Momčilo Đokić

Personal information
- Date of birth: 27 February 1911
- Place of birth: Smederevo, Kingdom of Serbia
- Date of death: 21 April 1983 (aged 72)
- Place of death: Bela Crkva, SFR Yugoslavia
- Position: Midfielder

Senior career*
- Years: Team / Apps / (Gls)
- 1930–1939: SK Jugoslavija / 70 / (2)

International career
- 1930–1936: Yugoslavia / 13 / (0)

Managerial career
- Radnički Niš
- Bor
- Timok

= Momčilo Đokić =

Serbian footballer

Momčilo Đokić (Момчило Ђокић; 27 February 1911 – 21 April 1983) was a Serbian football player and manager.

==Career==
Known as Gusar, Đokić is remembered as one of the best wingers in the Yugoslav First League between the two world wars.

He started playing in the youth team of Soko In 1921 he joined SK Jugoslavija where he will play for the rest of his career. He started playing for the senior team in 1928, and would play, mostly as left-winger, all the way until 1940.

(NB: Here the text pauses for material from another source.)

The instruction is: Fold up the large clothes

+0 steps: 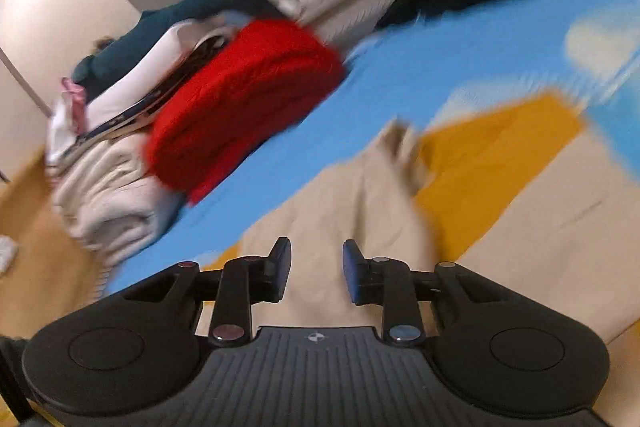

He played a total of 13 matches for the Yugoslavia national football team. His debut was on 13 April 1930 against Bulgaria, in Belgrade, a 6–1 win, and his fairway match was on 13 December 1936, in Paris against France, a 1–0 loss. He played all the matches at the 1930 FIFA World Cup in Uruguay.

After retiring, he graduated in Business, and worked in several places in the former Yugoslavia, mostly in Serbia, where in some he simultaneously worked as a coach in clubs like FK Radnički Niš, FK Bor and FK Timok.